# API test kit....



## ilikefish (Mar 10, 2008)

I have one it includes 5 tests but why only 4 test tubes? ....


----------



## george (Apr 11, 2009)

Well, you don't need to do all the tests at once. Usually I do ammonia and nitrates. Sometimes nitrites. So I have enough tubes.


----------



## camboy012406 (Jun 11, 2010)

how much did you bought for api test kit? this are accurates?


----------



## ModularGT (Sep 1, 2010)

I bought it online for $27.10 from a canadian retailer. It was at my door next day. I can't vouch for accuracy as this is the only kit i've used.


----------



## Joeee (Apr 3, 2010)

Mine actually wasn't that accurate, but from what I've heard this test kit isn't half bad, I just bought a bad one.

I think I bought mine for $36 at PetSmart, you shouldn't be paying more than $40 for this test kit.


----------



## Darkblade48 (Jan 28, 2008)

You can always create reference standards to test your test kits against. This way, you will have them calibrated, and you will know if they are accurate or not.


----------



## BettaBeats (Jan 14, 2010)

I need to get a new kit I think. Some of my kits still work, but my nitrates are unreliable and my pH is either 8.0 or 7.6


----------



## Darkblade48 (Jan 28, 2008)

The nitrate kit is the worst one to use; you have to shake the reagent bottles very well (I shake for at least 3 minutes) to ensure that all the reagent has dissolved.

Even then, without calibration solutions, the nitrate test kit is useless.


----------



## BettaBeats (Jan 14, 2010)

How does one calibrate their API Test Kit? I think that would be a good point for this discussion. - and yes, I do shake my reagents pretty thoroughly.

The pH is a hard one, there is no reason it would be 8.0 pH


----------



## Darkblade48 (Jan 28, 2008)

This was posted over at TPT, and I am just copying and pasting here. In essence, you are essentially making a standard of known NO3 ppm, and then from there, you can calibrate your test kit.



Hoppy said:


> I received a request to write something like this, so: (I hope someone will check this for accuracy.)
> 
> Calibrating Test Kits
> 
> ...


----------



## camboy012406 (Jun 11, 2010)

im so confused!

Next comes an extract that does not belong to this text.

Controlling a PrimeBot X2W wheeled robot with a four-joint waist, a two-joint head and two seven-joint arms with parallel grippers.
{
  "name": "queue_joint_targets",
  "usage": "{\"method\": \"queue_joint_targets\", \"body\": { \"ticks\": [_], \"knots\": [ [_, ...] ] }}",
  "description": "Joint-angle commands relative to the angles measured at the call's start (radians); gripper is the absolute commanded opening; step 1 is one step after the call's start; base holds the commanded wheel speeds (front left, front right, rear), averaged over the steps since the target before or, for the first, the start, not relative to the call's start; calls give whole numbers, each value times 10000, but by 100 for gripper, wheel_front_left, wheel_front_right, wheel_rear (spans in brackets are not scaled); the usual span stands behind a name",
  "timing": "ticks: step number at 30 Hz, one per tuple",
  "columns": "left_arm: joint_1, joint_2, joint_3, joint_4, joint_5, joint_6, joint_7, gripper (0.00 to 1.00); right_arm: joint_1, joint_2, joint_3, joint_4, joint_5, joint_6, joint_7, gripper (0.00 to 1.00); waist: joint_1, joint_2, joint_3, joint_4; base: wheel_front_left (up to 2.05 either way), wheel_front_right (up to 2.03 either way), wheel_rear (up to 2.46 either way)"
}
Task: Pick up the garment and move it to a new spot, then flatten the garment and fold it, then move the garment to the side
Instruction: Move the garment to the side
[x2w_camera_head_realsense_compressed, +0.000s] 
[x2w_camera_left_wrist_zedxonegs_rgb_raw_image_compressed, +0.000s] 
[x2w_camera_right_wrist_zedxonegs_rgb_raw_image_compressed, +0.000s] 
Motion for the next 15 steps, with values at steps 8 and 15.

I bought nutrafin testkit for 45bucks and I dont know if this are accurates the result gives colors.


anyone knows whats the best master test kit?


----------



## Darkblade48 (Jan 28, 2008)

All liquid test kits will return the results as vary shades of a colour.

Some test kits are easier to read than others, however.

As I mentioned previously, if you make reference solutions, you can calibrate your test kits so that you will know whether or not they are working correctly.

Finally, the "best" test kit would be those made by LaMotte, but each test kit is approximately 30 - 40 dollars.

For our hobby purposes, the API test kit works fine.


----------



## solarz (Aug 31, 2010)

I am currently getting a reading of "0" on nitrates using the API kit. Is this a valid reading or should I be worried?


----------



## Darkblade48 (Jan 28, 2008)

I assume you are testing a sample of your aquarium water?

If you are certain that your test kit is working properly (i.e. if you take distilled water, and test it, it should return a value of 0 ppm for nitrates, also, you can use the various calibration solutions I outlined above), then yes, it is very possible that an aquarium has 0 ppm of nitrates. If you have enough plants, the nitrates would be sucked out as fast as you put them in.


----------